SENATE COMMITTEE CONSIDERS GOVERNOR'S TAX PLAN
The Senate Select Committee on Education Reform and Public School Finance today heard testimony on the new business tax plan proposal recommended by Governor Rick Perry's Tax Reform Commission.
Last week, the commission headed by former state senator and comptroller John Sharp unveiled the new plan that would require most businesses to pay a modified franchise tax and would increase the tax on cigarettes and other tobacco products. Sharp appeared before the Senate Committee today to answer questions regarding the Commission's findings.
Perry formed the Tax Reform Commission as a non-partisan method to find the best way to reform the state's tax code in order to reduce property taxes without decreasing funding to schools. The Commission returned a tax plan that would tax the gross receipts of most Texas businesses that earn more than $300,000 dollars at one percent.
Retail businesses would pay a one-half percent rate. The plan also calls for an increase in the cigarette tax by one dollar per pack, and would use about $1.4 billion of the current budget surplus to balance the plan. The plan would not increase the state sales tax.
The Commission plan would reduce the property tax rate by 17 cents in 2006 and a further 33 cents in 2007. It would reduce the property tax cap from $1.50 per $100 valuation to $1.30. Districts would be allowed to gradually raise the local property taxes back up to this cap at a maximum rate of six cents per year.
Today's committee meeting served as a place for senator's to question the Commission on the rationale and logistics behind the recommended tax plan. Several senators were concerned about spending part of the state's surplus to balance the new tax code. Sharp replied that conventional wisdom says that states can spend about a quarter of a surplus with out worrying about causing a short-fall. He added that the new tax plan will grow at about six percent a year, compared with five percent per year for property tax growth, and that the increased revenue will help offset the cost of spending part of the state's surplus.
Senator Kip Averitt of Waco expressed concern about contractors who negotiated long-term contracts who will now face taxes on their services. Commission member Howard Wolf admitted that there are no provisions in the recommended plan to address these concerns.

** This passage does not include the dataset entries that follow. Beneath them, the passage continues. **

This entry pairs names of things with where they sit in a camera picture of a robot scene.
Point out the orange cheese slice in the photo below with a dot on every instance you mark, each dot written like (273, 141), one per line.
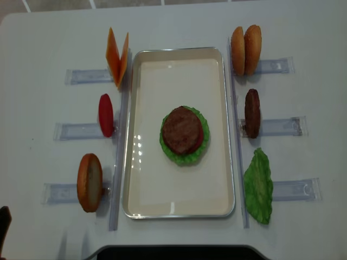
(112, 57)
(123, 61)

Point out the brown meat patty on tray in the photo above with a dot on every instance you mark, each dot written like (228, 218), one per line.
(180, 130)

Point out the red tomato slice on tray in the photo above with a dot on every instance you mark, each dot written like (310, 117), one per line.
(199, 141)

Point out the red upright tomato slice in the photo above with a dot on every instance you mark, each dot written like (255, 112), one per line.
(105, 113)

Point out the upright brown meat patty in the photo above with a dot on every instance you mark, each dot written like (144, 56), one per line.
(252, 113)

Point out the upright green lettuce leaf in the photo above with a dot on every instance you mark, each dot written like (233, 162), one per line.
(259, 188)

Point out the white metal tray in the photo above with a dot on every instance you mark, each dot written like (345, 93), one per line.
(155, 185)

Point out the bun half, lower left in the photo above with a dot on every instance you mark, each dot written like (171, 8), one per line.
(89, 182)

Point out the bun half, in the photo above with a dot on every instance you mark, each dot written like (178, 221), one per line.
(253, 43)
(89, 182)
(238, 51)

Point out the left bun half, upper right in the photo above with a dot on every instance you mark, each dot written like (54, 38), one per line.
(238, 51)

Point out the clear holder, middle left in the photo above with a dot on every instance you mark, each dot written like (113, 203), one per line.
(77, 131)

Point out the clear holder, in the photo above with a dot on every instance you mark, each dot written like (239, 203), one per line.
(298, 190)
(76, 77)
(294, 126)
(59, 194)
(77, 131)
(276, 66)

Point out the clear holder, upper left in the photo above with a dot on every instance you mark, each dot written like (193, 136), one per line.
(76, 77)

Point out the clear holder, middle right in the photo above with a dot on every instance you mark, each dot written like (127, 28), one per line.
(294, 126)

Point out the black base at bottom edge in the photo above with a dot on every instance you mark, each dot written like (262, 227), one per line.
(179, 252)

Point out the clear holder, upper right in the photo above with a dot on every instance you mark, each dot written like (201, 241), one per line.
(276, 66)

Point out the clear holder, lower left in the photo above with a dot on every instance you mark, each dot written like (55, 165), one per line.
(59, 194)

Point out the clear holder, lower right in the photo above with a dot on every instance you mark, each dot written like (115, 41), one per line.
(298, 190)

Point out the dark object at left edge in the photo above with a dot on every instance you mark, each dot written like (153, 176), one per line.
(5, 221)

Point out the clear left long rail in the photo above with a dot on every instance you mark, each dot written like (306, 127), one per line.
(121, 145)

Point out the clear long rail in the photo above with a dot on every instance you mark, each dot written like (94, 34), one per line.
(121, 145)
(245, 216)

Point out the clear right long rail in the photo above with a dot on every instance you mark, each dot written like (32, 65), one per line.
(245, 216)

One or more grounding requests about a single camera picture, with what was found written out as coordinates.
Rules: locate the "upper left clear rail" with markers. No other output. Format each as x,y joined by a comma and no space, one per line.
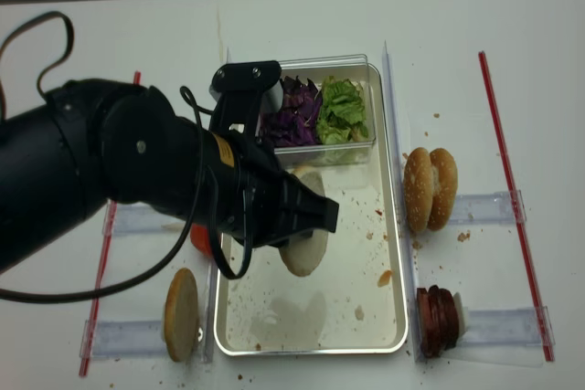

This plan is only a recommendation and may or may not reflect the tax plans that come out of the House and Senate in the upcoming special sessions. Earlier this year, the Texas Supreme Court ruled that state's current property tax system represented an unconstitutional state property tax, and set a deadline of June 1 for the Legislature to address this problem. The next special session will begin on April 17.